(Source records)
___
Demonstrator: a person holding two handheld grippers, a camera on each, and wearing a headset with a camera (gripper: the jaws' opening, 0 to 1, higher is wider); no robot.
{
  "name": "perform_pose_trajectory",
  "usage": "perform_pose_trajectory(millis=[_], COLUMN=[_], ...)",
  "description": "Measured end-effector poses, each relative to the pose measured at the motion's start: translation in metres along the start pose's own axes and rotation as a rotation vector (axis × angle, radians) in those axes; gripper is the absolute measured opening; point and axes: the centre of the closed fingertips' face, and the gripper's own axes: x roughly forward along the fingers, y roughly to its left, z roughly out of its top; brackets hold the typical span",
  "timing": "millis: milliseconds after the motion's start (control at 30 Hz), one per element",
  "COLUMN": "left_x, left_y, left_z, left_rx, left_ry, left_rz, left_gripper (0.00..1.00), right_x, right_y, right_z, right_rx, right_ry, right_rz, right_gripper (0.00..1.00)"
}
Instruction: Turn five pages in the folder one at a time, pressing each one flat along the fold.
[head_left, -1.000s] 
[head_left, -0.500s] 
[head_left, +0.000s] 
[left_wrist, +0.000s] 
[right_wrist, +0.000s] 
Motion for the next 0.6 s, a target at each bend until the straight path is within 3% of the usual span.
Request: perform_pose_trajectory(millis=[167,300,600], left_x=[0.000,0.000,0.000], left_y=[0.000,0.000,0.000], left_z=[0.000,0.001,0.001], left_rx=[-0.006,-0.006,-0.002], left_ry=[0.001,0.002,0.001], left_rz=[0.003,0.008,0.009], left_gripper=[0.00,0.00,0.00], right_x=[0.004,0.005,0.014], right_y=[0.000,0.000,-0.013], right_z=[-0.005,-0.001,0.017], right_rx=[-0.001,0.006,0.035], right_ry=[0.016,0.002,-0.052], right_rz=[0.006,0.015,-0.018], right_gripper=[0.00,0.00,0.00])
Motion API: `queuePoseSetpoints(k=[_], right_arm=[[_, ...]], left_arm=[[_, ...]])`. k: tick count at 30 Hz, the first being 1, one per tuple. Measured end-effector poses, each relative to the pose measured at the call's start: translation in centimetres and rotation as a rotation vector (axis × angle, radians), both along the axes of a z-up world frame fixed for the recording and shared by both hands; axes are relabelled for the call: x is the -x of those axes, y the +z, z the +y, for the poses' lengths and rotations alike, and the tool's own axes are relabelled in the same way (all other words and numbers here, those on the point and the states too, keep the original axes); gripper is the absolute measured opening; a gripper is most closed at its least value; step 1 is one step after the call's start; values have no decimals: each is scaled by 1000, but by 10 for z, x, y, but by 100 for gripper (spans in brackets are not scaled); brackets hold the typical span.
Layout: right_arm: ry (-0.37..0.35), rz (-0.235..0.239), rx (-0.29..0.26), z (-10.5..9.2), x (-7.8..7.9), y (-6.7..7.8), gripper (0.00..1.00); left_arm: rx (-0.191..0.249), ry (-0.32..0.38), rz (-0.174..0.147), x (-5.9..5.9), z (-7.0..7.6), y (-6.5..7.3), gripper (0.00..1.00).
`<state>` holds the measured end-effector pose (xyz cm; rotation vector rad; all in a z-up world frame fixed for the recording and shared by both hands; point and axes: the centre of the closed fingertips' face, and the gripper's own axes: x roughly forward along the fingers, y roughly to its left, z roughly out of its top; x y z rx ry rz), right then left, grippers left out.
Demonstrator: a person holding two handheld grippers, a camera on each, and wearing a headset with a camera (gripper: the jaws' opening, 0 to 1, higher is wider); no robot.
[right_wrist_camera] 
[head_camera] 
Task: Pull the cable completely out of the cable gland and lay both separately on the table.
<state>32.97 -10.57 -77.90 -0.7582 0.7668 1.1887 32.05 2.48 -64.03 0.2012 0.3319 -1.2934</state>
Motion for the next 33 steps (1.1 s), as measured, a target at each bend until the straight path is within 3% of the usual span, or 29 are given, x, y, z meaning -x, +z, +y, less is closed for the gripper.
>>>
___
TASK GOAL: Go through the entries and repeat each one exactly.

ANSWER:
Demonstrator: a person holding two handheld grippers, a camera on each, and wearing a headset with a camera (gripper: the jaws' opening, 0 to 1, higher is wider); no robot.
{
  "name": "perform_pose_trajectory",
  "usage": "perform_pose_trajectory(millis=[_], COLUMN=[_], ...)",
  "description": "Measured end-effector poses, each relative to the pose measured at the motion's start: translation in metres along the start pose's own axes and rotation as a rotation vector (axis × angle, radians) in those axes; gripper is the absolute measured opening; point and axes: the centre of the closed fingertips' face, and the gripper's own axes: x roughly forward along the fingers, y roughly to its left, z roughly out of its top; brackets hold the typical span",
  "timing": "millis: milliseconds after the motion's start (control at 30 Hz), one per element",
  "COLUMN": "left_x, left_y, left_z, left_rx, left_ry, left_rz, left_gripper (0.00..1.00), right_x, right_y, right_z, right_rx, right_ry, right_rz, right_gripper (0.00..1.00)"
}
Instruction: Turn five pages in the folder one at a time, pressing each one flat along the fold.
[head_left, -1.000s] 
[head_left, -0.500s] 
[head_left, +0.000s] 
[left_wrist, +0.000s] 
[right_wrist, +0.000s] 
Motion for the next 0.6 s, a target at each bend until the straight path is within 3% of the usual span.
Request: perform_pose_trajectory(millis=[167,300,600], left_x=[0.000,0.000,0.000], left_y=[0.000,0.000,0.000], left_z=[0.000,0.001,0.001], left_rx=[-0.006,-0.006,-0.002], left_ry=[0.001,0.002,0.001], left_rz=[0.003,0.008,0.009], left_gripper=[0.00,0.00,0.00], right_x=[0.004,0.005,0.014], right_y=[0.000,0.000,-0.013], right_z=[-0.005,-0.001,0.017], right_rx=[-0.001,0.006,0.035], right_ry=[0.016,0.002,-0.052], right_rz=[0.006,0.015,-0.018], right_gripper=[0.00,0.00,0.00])
Motion API: `queuePoseSetpoints(k=[_], right_arm=[[_, ...]], left_arm=[[_, ...]])`. k: tick count at 30 Hz, the first being 1, one per tuple. Measured end-effector poses, each relative to the pose measured at the call's start: translation in centimetres and rotation as a rotation vector (axis × angle, radians), both along the axes of a z-up world frame fixed for the recording and shared by both hands; axes are relabelled for the call: x is the -x of those axes, y the +z, z the +y, for the poses' lengths and rotations alike, and the tool's own axes are relabelled in the same way (all other words and numbers here, those on the point and the states too, keep the original axes); gripper is the absolute measured opening; a gripper is most closed at its least value; step 1 is one step after the call's start; values have no decimals: each is scaled by 1000, but by 10 for z, x, y, but by 100 for gripper (spans in brackets are not scaled); brackets hold the typical span.
Layout: right_arm: ry (-0.37..0.35), rz (-0.235..0.239), rx (-0.29..0.26), z (-10.5..9.2), x (-7.8..7.9), y (-6.7..7.8), gripper (0.00..1.00); left_arm: rx (-0.191..0.249), ry (-0.32..0.38), rz (-0.174..0.147), x (-5.9..5.9), z (-7.0..7.6), y (-6.5..7.3), gripper (0.00..1.00).
`<state>` holds the measured end-effector pose (xyz cm; rotation vector rad; all in a z-up world frame fixed for the recording and shared by both hands; point and axes: the centre of the closed fingertips' face, and the gripper's own axes: x roughly forward along the fingers, y roughly to its left, z roughly out of its top; x y z rx ry rz), right then left, grippers left out.
Demonstrator: a person holding two handheld grippers, a camera on each, and wearing a headset with a camera (gripper: the jaws' opening, 0 to 1, higher is wider); no robot.
[right_wrist_camera] 
[head_camera] 
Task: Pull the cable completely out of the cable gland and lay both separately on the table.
<state>32.97 -10.57 -77.90 -0.7582 0.7668 1.1887 32.05 2.48 -64.03 0.2012 0.3319 -1.2934</state>
Motion for the next 33 steps (1.1 s), as measured, a target at each bend until the straight path is within 3% of the usual span, or 29 are given, x, y, z meaning -x, +z, +y, less is closed for the gripper.
>>>

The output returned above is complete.